### WHAT IS BEING ASKED:
Work out how many lines in the data include the string "clear"; reply with that number alone.
◇ ◇ ◇ ◇ ◇
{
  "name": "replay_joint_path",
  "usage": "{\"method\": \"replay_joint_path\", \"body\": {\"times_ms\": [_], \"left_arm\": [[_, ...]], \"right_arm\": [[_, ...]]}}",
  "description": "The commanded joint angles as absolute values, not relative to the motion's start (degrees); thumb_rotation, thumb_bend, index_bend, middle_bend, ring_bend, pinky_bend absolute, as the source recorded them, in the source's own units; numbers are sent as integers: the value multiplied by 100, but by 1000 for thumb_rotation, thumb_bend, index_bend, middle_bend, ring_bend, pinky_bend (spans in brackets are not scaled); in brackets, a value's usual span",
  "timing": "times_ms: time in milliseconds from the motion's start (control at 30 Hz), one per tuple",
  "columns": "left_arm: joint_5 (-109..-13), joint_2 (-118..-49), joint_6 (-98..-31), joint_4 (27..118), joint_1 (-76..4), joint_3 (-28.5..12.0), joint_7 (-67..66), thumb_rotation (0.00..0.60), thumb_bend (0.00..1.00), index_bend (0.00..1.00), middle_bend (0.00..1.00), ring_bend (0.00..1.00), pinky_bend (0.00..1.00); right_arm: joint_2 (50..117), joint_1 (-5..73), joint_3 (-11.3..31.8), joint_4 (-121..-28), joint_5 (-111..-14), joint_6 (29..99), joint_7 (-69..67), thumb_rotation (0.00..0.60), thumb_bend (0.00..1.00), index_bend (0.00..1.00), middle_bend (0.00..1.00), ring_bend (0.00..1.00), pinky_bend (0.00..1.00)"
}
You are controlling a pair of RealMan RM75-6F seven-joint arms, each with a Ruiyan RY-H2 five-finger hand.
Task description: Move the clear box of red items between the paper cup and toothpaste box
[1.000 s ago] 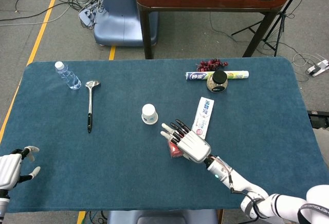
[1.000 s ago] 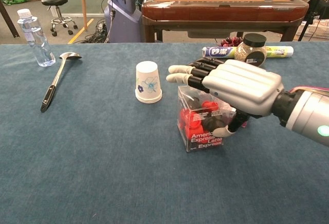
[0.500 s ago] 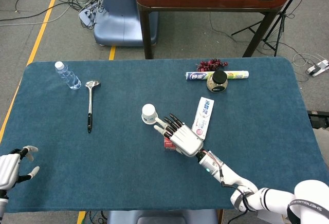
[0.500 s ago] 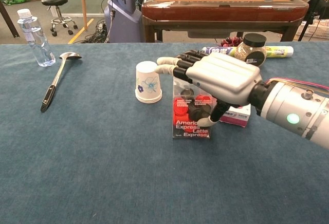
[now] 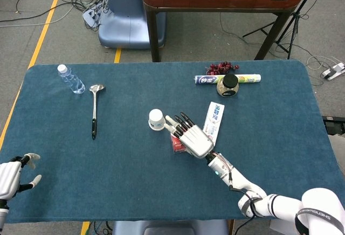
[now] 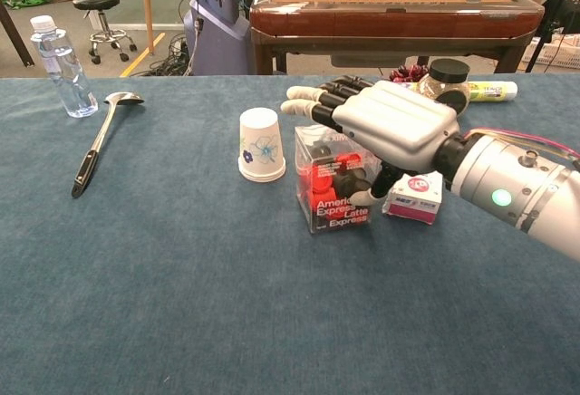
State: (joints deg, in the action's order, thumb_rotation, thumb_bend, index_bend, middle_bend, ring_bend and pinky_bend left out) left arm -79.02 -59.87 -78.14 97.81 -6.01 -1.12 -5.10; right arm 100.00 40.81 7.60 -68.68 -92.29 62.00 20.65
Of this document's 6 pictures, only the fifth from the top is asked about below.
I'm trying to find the clear plastic water bottle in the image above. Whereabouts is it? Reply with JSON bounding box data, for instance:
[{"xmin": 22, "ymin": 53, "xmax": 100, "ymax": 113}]
[{"xmin": 57, "ymin": 64, "xmax": 86, "ymax": 95}]

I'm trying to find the glass jar black lid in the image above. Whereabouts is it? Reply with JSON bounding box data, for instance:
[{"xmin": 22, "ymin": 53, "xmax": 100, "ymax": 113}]
[{"xmin": 216, "ymin": 73, "xmax": 239, "ymax": 98}]

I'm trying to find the white grey power strip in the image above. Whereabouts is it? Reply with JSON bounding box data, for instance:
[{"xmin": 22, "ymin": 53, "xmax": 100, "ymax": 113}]
[{"xmin": 320, "ymin": 62, "xmax": 345, "ymax": 81}]

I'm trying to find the white power strip with plugs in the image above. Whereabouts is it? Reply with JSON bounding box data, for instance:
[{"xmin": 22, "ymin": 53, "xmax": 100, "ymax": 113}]
[{"xmin": 82, "ymin": 3, "xmax": 105, "ymax": 28}]

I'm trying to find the blue tablecloth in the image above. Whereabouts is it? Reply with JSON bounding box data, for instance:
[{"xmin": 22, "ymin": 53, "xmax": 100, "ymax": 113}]
[{"xmin": 0, "ymin": 59, "xmax": 345, "ymax": 224}]

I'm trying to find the brown mahjong table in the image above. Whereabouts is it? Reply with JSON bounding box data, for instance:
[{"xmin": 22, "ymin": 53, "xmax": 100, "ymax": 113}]
[{"xmin": 142, "ymin": 0, "xmax": 305, "ymax": 63}]

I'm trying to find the black object beside table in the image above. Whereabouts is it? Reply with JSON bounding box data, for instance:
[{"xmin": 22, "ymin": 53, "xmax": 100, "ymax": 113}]
[{"xmin": 322, "ymin": 115, "xmax": 345, "ymax": 136}]

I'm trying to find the beige fabric object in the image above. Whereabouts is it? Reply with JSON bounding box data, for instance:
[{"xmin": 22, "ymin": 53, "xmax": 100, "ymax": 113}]
[{"xmin": 328, "ymin": 134, "xmax": 345, "ymax": 190}]

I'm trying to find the white toothpaste box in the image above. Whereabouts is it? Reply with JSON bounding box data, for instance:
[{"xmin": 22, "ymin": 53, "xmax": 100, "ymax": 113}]
[{"xmin": 202, "ymin": 101, "xmax": 225, "ymax": 146}]

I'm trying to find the white blue green tube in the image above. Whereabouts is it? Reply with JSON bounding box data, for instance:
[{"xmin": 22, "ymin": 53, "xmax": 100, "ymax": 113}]
[{"xmin": 194, "ymin": 74, "xmax": 262, "ymax": 86}]

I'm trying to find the transparent box with red contents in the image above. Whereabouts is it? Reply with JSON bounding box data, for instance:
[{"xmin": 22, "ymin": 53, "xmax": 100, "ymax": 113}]
[{"xmin": 170, "ymin": 133, "xmax": 189, "ymax": 155}]

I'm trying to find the black tripod stand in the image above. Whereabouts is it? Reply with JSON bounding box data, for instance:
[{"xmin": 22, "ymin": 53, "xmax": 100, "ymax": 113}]
[{"xmin": 242, "ymin": 0, "xmax": 324, "ymax": 60}]

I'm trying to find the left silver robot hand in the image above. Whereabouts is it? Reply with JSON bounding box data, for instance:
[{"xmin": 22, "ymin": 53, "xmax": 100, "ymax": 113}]
[{"xmin": 0, "ymin": 153, "xmax": 43, "ymax": 200}]

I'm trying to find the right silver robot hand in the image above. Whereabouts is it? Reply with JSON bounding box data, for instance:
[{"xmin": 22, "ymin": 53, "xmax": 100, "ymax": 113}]
[{"xmin": 164, "ymin": 112, "xmax": 215, "ymax": 160}]

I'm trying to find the blue grey robot torso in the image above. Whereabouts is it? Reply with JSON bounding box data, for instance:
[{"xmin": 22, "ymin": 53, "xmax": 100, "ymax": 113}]
[{"xmin": 112, "ymin": 219, "xmax": 229, "ymax": 235}]

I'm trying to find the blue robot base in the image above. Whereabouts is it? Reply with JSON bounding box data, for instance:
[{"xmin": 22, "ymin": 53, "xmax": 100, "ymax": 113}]
[{"xmin": 98, "ymin": 0, "xmax": 167, "ymax": 49}]

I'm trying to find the metal ladle black handle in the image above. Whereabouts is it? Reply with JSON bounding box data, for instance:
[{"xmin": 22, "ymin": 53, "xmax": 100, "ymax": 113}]
[{"xmin": 88, "ymin": 84, "xmax": 106, "ymax": 141}]

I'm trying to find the white plastic cup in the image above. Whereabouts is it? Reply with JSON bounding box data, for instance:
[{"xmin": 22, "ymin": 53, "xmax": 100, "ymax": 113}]
[{"xmin": 148, "ymin": 108, "xmax": 165, "ymax": 132}]

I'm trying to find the red grape bunch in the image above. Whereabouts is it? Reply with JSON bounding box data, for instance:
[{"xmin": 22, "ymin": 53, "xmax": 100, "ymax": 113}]
[{"xmin": 205, "ymin": 61, "xmax": 240, "ymax": 75}]
◇ ◇ ◇ ◇ ◇
### ANSWER AREA:
2